The result should be every line of the listing that holds the word "scene".

### GIVEN ENTRIES ###

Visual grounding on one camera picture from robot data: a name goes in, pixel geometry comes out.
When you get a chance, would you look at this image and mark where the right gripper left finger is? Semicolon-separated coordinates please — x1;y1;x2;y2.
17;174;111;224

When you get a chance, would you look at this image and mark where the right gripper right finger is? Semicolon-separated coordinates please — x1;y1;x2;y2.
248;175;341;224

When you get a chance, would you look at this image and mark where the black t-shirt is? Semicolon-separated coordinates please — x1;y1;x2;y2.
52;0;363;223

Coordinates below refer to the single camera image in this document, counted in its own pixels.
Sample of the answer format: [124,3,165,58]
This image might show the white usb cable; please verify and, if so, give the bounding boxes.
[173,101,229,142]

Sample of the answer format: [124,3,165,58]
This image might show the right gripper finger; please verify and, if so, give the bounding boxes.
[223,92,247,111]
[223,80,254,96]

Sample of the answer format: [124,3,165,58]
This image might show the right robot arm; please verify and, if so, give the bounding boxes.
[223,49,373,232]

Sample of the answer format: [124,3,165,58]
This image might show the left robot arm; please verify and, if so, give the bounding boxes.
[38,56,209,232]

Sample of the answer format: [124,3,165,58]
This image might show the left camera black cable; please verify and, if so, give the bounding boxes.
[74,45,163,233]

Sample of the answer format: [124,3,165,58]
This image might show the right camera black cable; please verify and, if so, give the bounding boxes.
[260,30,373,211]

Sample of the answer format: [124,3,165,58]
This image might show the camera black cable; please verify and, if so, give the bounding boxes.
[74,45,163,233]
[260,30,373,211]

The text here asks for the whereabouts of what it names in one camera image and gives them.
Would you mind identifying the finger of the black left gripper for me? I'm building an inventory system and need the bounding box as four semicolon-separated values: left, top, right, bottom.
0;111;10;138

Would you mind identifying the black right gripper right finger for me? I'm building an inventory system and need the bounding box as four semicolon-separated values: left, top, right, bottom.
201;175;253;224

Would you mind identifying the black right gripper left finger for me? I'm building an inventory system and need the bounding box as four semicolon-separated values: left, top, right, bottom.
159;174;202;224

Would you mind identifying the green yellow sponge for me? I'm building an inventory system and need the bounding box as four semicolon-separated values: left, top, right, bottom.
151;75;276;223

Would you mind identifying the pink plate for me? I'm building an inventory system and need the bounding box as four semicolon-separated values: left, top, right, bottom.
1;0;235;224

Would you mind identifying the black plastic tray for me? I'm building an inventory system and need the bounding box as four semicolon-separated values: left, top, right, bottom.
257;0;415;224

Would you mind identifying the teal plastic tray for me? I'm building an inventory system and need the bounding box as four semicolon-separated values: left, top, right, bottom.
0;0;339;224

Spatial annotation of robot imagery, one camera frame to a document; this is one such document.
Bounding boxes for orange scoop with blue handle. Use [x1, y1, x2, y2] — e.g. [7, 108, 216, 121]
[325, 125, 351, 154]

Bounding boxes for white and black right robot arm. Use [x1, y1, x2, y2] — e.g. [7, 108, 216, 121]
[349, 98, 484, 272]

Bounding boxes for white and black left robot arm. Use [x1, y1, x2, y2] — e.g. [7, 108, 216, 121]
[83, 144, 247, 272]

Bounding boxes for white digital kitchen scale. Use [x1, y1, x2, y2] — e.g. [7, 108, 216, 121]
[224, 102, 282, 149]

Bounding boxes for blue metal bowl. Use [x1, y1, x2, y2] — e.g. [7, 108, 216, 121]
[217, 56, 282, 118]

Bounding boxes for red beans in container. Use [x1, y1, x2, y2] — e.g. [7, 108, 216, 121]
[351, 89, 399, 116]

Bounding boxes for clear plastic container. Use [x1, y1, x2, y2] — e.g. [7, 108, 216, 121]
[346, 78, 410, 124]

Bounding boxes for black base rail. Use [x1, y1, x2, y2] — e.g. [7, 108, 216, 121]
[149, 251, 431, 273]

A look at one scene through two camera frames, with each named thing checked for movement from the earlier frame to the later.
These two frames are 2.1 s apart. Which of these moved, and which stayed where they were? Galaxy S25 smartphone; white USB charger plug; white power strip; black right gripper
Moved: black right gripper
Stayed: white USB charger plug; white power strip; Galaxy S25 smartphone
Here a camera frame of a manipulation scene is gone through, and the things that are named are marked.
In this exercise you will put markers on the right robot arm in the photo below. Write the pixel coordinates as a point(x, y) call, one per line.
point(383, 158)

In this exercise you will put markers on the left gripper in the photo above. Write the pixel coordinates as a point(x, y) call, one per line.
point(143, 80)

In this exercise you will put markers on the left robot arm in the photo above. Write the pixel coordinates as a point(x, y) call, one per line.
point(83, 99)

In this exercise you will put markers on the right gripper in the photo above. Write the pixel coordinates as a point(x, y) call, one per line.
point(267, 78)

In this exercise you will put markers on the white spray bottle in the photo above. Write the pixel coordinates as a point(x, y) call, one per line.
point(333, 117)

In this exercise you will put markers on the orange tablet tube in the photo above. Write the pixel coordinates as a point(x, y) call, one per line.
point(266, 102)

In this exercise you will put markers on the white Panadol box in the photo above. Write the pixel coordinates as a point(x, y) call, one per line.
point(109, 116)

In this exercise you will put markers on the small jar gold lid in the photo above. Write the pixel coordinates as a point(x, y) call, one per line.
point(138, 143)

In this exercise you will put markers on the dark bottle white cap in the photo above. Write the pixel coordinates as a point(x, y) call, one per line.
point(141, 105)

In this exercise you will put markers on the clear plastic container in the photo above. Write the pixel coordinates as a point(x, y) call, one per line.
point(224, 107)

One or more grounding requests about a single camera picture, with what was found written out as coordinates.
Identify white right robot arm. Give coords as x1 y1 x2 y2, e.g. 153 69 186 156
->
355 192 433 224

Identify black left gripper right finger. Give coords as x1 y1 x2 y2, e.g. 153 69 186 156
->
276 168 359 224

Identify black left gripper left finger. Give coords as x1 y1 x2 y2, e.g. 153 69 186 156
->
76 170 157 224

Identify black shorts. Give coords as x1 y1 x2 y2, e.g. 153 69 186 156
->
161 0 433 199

###

YOUR SOLUTION —
A look at one scene through two camera frames, with each named thing checked for movement from the earlier frame to the later.
Here a camera frame of a manipulation scene is gone through, and the things that are named are marked.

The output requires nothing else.